**Directions for this task:** Beginning with the first line below, please repeat the material exactly, ending with the line that includes "Please segment every instance of the tabletop".

**The data:**

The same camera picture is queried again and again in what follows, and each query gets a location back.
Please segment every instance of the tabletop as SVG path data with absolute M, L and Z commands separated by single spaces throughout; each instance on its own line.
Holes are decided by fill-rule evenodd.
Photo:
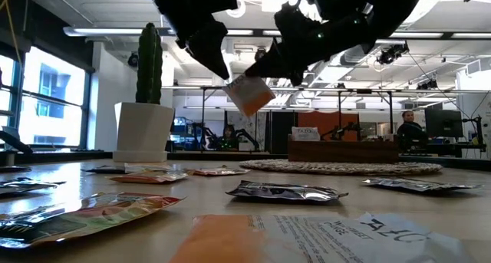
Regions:
M 2 249 L 0 262 L 162 263 L 172 258 L 197 215 L 329 215 L 356 219 L 366 212 L 397 213 L 432 231 L 460 239 L 477 262 L 491 262 L 491 173 L 444 169 L 440 175 L 418 177 L 435 182 L 485 185 L 482 189 L 436 197 L 362 186 L 362 176 L 253 171 L 241 176 L 190 176 L 171 184 L 147 185 L 114 182 L 106 178 L 109 175 L 81 171 L 110 164 L 112 161 L 107 159 L 46 164 L 33 166 L 33 170 L 27 173 L 0 174 L 1 181 L 19 176 L 47 182 L 66 181 L 57 189 L 2 199 L 0 213 L 70 202 L 97 192 L 139 192 L 187 199 L 145 218 L 94 235 L 24 250 Z M 219 167 L 223 164 L 238 166 L 234 162 L 203 161 L 169 161 L 169 164 L 183 168 Z M 329 186 L 349 192 L 349 196 L 332 205 L 237 202 L 225 191 L 234 189 L 241 180 Z

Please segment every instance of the silver foil bag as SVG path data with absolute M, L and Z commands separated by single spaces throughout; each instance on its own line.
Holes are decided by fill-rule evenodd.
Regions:
M 450 191 L 459 189 L 477 189 L 483 187 L 481 185 L 457 185 L 452 183 L 427 182 L 417 179 L 404 178 L 373 178 L 363 181 L 369 186 L 380 186 L 384 188 L 408 189 L 417 192 L 437 192 Z
M 297 186 L 263 182 L 241 181 L 236 189 L 226 192 L 238 197 L 256 197 L 266 199 L 288 199 L 297 201 L 328 202 L 347 196 L 347 193 L 322 186 Z

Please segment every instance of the ceiling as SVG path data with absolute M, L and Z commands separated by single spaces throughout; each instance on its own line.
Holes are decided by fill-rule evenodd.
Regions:
M 34 0 L 49 11 L 76 27 L 144 27 L 147 22 L 161 25 L 160 15 L 151 0 Z M 227 28 L 274 29 L 273 12 L 263 12 L 261 0 L 246 0 L 245 14 L 233 18 L 226 12 L 215 14 Z M 441 0 L 417 21 L 405 26 L 410 30 L 488 31 L 491 30 L 491 0 Z M 163 27 L 169 25 L 164 21 Z M 174 38 L 165 37 L 169 51 L 179 67 L 176 79 L 180 85 L 211 84 L 212 73 L 197 64 L 185 51 L 180 50 Z M 234 74 L 242 73 L 254 62 L 257 47 L 269 47 L 270 38 L 227 37 L 225 43 L 235 55 L 231 63 Z M 126 62 L 137 38 L 113 37 L 106 43 L 111 53 Z M 455 71 L 465 63 L 491 54 L 491 41 L 408 41 L 410 53 L 392 65 L 381 67 L 375 62 L 376 53 L 363 59 L 354 69 L 339 78 L 346 87 L 409 87 L 415 88 L 425 79 L 421 69 L 437 74 L 439 87 L 454 87 Z M 322 78 L 314 87 L 327 87 Z

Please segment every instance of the woven placemat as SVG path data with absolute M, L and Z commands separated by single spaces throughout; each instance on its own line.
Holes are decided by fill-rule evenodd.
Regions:
M 431 163 L 302 163 L 287 159 L 264 159 L 241 162 L 240 167 L 285 173 L 323 175 L 410 176 L 438 173 L 443 167 Z

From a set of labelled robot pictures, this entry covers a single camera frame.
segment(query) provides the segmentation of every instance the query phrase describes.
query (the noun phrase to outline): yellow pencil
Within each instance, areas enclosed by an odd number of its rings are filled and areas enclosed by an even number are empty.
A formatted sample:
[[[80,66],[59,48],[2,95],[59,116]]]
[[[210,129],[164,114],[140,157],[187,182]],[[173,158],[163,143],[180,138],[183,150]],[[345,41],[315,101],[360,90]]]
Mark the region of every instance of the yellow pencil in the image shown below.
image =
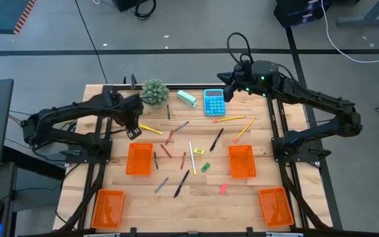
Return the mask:
[[[243,128],[243,130],[242,130],[242,132],[240,132],[237,136],[236,136],[236,138],[234,138],[234,142],[236,142],[237,140],[238,140],[238,138],[247,130],[247,128],[249,127],[249,125],[251,125],[251,123],[253,123],[254,122],[254,119],[255,118],[253,118],[251,121],[249,121],[248,122],[248,124],[247,124],[247,126],[245,126],[245,128]]]
[[[213,122],[222,122],[222,121],[227,121],[227,120],[232,120],[232,119],[242,119],[242,118],[245,118],[245,116],[236,116],[236,117],[232,117],[232,118],[222,118],[222,119],[216,119],[214,120]]]
[[[146,125],[142,125],[142,124],[140,124],[139,127],[140,127],[140,128],[144,128],[144,129],[146,129],[146,130],[148,130],[148,131],[155,132],[155,133],[160,134],[160,135],[163,134],[163,132],[159,132],[158,130],[154,130],[154,129],[152,129],[152,128],[149,128],[149,127],[146,126]]]

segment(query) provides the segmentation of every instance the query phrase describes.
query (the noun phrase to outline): small succulent
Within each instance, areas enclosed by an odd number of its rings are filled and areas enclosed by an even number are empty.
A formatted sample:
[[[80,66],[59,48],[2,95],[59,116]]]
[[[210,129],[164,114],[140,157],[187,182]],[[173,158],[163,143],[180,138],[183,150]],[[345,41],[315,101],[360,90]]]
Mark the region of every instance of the small succulent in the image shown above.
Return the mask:
[[[163,107],[169,99],[169,89],[159,79],[150,79],[143,86],[141,98],[155,109]]]

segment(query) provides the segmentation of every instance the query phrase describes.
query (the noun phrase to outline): orange bin
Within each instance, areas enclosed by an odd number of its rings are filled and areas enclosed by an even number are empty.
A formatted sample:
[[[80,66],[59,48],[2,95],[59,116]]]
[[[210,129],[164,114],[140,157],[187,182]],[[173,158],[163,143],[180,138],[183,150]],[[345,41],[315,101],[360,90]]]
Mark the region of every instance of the orange bin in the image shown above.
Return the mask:
[[[153,144],[130,144],[126,174],[149,176],[151,174],[152,155]]]
[[[255,178],[257,170],[251,145],[229,147],[229,163],[232,178]]]
[[[124,207],[124,192],[99,190],[91,227],[118,229]]]
[[[259,195],[264,221],[268,227],[293,224],[288,197],[283,187],[260,190]]]

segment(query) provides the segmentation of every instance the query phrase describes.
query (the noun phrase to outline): floor
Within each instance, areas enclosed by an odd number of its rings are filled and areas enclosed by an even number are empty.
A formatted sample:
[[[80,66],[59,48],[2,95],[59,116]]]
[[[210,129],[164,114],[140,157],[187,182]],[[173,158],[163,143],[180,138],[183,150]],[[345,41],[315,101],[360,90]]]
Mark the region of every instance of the floor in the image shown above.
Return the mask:
[[[286,32],[272,13],[275,1],[158,0],[157,10],[144,22],[118,12],[109,0],[102,1],[100,5],[91,0],[78,3],[96,48],[103,52],[101,63],[109,83],[122,83],[131,73],[138,82],[150,78],[170,83],[219,82],[216,73],[232,70],[234,63],[224,50],[206,49],[224,49],[232,32],[245,34],[251,47],[259,51],[275,49],[254,54],[255,59],[281,63],[295,72]],[[379,59],[379,26],[337,27],[335,22],[339,16],[364,15],[375,2],[337,4],[328,11],[335,44],[342,49],[363,49],[356,51],[360,55],[351,55],[356,59]],[[150,7],[151,3],[144,3],[141,10]],[[301,66],[310,89],[350,99],[362,115],[364,130],[359,136],[323,140],[324,147],[333,151],[327,162],[343,228],[379,232],[379,113],[374,110],[379,105],[379,64],[358,64],[335,54],[323,20],[295,26],[292,31],[297,48],[306,49],[300,51],[297,74],[302,75]],[[233,39],[232,47],[244,44]],[[0,79],[15,81],[11,109],[34,113],[80,101],[86,84],[105,83],[91,50],[73,0],[38,0],[21,33],[0,35],[0,55],[8,55],[0,56]],[[315,112],[317,120],[330,118]],[[22,139],[11,121],[7,137]],[[6,145],[30,153],[14,143],[7,141]],[[42,153],[61,157],[57,154],[61,149],[65,146]],[[19,171],[17,180],[17,188],[58,184],[26,171]],[[21,194],[16,209],[33,208],[19,212],[16,234],[49,232],[59,191]],[[30,198],[39,202],[30,206]]]

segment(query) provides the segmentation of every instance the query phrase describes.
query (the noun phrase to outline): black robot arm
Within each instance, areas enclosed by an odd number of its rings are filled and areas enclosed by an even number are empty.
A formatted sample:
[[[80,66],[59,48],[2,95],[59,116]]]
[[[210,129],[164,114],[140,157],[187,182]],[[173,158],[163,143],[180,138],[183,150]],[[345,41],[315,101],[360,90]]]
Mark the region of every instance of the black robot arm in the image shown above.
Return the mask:
[[[21,123],[24,141],[31,147],[47,142],[60,142],[80,145],[90,153],[104,152],[108,143],[100,138],[100,134],[77,134],[53,128],[53,125],[89,115],[111,117],[117,124],[126,127],[128,137],[133,140],[141,134],[138,118],[143,114],[143,109],[139,95],[123,98],[120,93],[101,93],[85,102],[43,109],[31,115]]]
[[[282,145],[290,155],[294,155],[305,142],[333,135],[356,136],[361,132],[361,116],[356,112],[354,103],[341,97],[335,98],[305,89],[295,81],[292,75],[287,77],[279,72],[280,66],[282,65],[269,61],[254,63],[243,61],[243,66],[237,64],[233,72],[217,74],[227,85],[224,89],[225,101],[229,102],[233,98],[235,90],[244,90],[250,95],[254,93],[270,99],[278,99],[284,103],[310,105],[335,115],[326,124],[300,132],[294,130],[286,132]]]

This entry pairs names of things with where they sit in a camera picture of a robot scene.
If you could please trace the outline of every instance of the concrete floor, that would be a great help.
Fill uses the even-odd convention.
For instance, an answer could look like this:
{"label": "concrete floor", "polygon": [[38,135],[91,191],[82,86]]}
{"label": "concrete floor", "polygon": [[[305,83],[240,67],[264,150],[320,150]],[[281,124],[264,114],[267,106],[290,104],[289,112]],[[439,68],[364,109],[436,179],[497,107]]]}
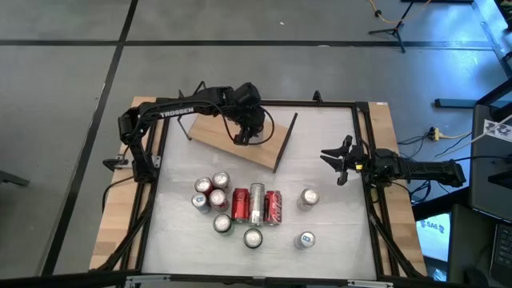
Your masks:
{"label": "concrete floor", "polygon": [[[389,19],[407,7],[399,1],[377,4]],[[0,278],[38,273],[114,53],[112,46],[1,46],[2,40],[117,40],[129,5],[0,3],[0,170],[31,179],[27,188],[0,185],[0,255],[6,260]],[[116,118],[133,96],[176,97],[178,89],[191,93],[201,80],[210,86],[251,81],[268,99],[310,99],[320,90],[327,100],[388,102],[398,140],[431,126],[461,134],[471,128],[471,111],[435,109],[432,101],[477,99],[506,79],[491,49],[456,47],[487,43],[480,21],[492,14],[492,0],[478,0],[478,7],[483,16],[469,5],[431,4],[406,23],[404,40],[455,46],[408,48],[406,54],[392,47],[126,47],[55,272],[88,268],[102,192],[111,179],[102,160],[118,151]],[[489,24],[505,46],[506,35],[496,34],[501,24]],[[139,2],[128,39],[382,41],[392,38],[366,32],[388,27],[362,0],[149,0]],[[452,143],[425,142],[415,159],[430,160]],[[466,149],[453,157],[468,154]],[[464,167],[467,174],[469,163]],[[430,197],[444,193],[434,185]]]}

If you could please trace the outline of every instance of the silver can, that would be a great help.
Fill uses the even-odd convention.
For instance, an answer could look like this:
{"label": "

**Expected output:**
The same camera picture is queried again and again in what follows, and each query gets a location back.
Please segment every instance of the tabletop as SVG path data with absolute M, L and Z commands separated by single spaces throughout; each instance on its own line.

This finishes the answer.